American soccer player (born 2003)

Emma Soledad Egizii (born March 6, 2003) is an American professional soccer player who plays as a midfielder for Chicago Stars FC of the National Women's Soccer League (NWSL). She played college soccer for the UCLA Bruins, winning the 2022 national championship and earning third-team All-American honors in 2025.

== Early life ==
Egizii was born and raised in Downey, California, as one of two children born to Nancy and Mario Egizii. She started playing soccer at the age of 4, eventually going on to join club team Beach FC. Despite tearing her ACL in late 2019, Egizii received 2019–20 High School All-America honors and was named within the Top 20 best players in her graduating class by TopDrawerSoccer. She attended Warren High School, but chose not to play prep soccer for Warren.

== College career ==
Ten minutes into her collegiate debut for the UCLA Bruins in the team's fall 2021 season opener against UC Irvine, Egizii picked up a knee injury and was forced to redshirt the rest of the season. After returning to the field in 2022, she scored her first college goal near the end of the season, netting in the Bruins' NCAA tournament first-round victory over Northern Arizona on November 11. Egizii went on make two further NCAA appearances as UCLA win the national title for the second time in program history, beating North Carolina in the final. In 2023, Egizii started in 13 of her 15 appearances and scored two goals, both of which came in a three-day span in early October.

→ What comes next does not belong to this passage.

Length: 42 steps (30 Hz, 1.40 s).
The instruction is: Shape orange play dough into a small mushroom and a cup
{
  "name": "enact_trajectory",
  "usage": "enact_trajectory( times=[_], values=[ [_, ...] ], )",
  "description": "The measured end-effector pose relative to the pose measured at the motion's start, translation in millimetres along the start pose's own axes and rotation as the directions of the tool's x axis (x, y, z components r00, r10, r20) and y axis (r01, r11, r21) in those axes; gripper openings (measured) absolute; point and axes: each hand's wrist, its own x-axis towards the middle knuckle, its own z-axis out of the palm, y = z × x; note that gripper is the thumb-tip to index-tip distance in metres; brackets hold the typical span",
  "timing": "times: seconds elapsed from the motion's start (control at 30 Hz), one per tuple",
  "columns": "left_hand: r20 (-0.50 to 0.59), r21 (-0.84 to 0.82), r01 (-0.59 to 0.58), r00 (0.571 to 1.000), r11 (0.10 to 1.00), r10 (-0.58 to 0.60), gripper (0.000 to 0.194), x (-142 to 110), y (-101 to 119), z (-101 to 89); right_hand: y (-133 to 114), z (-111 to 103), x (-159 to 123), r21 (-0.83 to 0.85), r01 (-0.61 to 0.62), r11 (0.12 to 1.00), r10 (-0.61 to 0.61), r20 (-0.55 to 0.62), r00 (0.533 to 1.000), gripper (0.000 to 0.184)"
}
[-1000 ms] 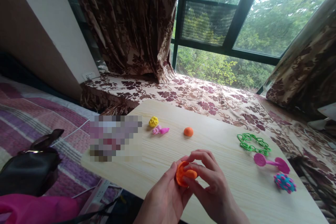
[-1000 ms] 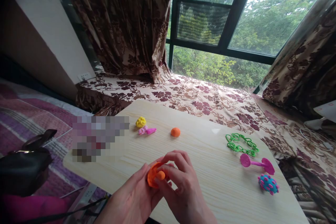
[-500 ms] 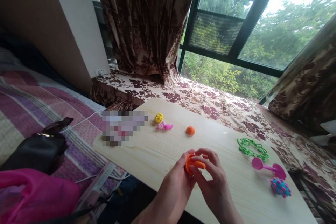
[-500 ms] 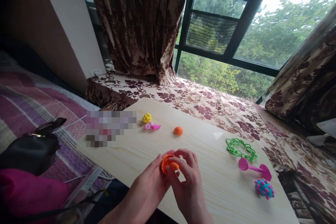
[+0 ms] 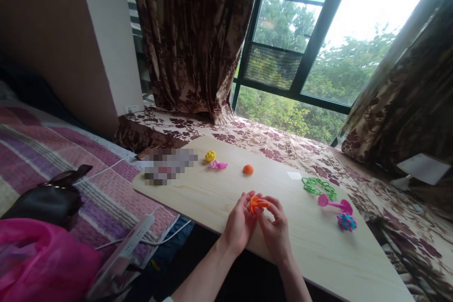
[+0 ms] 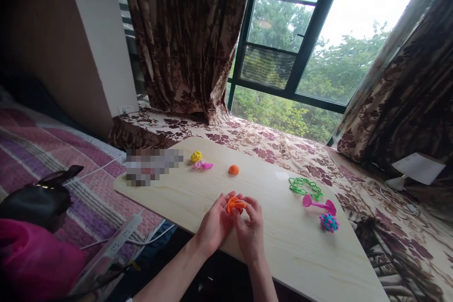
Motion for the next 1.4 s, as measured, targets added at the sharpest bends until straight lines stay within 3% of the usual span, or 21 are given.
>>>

In 2024, Egizii contributed two goals in UCLA's win over Long Beach State to kick off the season on a positive note. She appeared in two more matches before picking up a season-ending injury on August 28. She watched from the sidelines as the Bruins finished their first season in the Big Ten Conference as conference tournament champions. In her final season at UCLA, Egizii had a breakout year, setting personal career highs in multiple statistical categories. She started in all 20 of her appearances, ranked second on the Bruins with 6 goals, and led the Bruins with 6 assists. She was particularly productive at the end of the season, registering 4 goals and 4 assists in UCLA's final 7 games. One of her goals was game-tying tally against BYU in the second round of the NCAA tournament, which the Bruins ultimately lost on penalties. At the end of the year, she was named to the All-American third team, All-Big Ten first team, and the All-North Region first team.

== Club career ==
On January 19, 2026, Chicago Stars FC announced that they had signed Egizii to her first professional contract, a three-year deal through 2028. She made her pro debut on March 15, 2026, coming on as a second-half substitute for Jameese Joseph in Chicago's season-opening defeat to Angel City FC. On April 25, she recorded her first professional start, helping Chicago earn a home victory over NWSL expansion team Boston Legacy FC.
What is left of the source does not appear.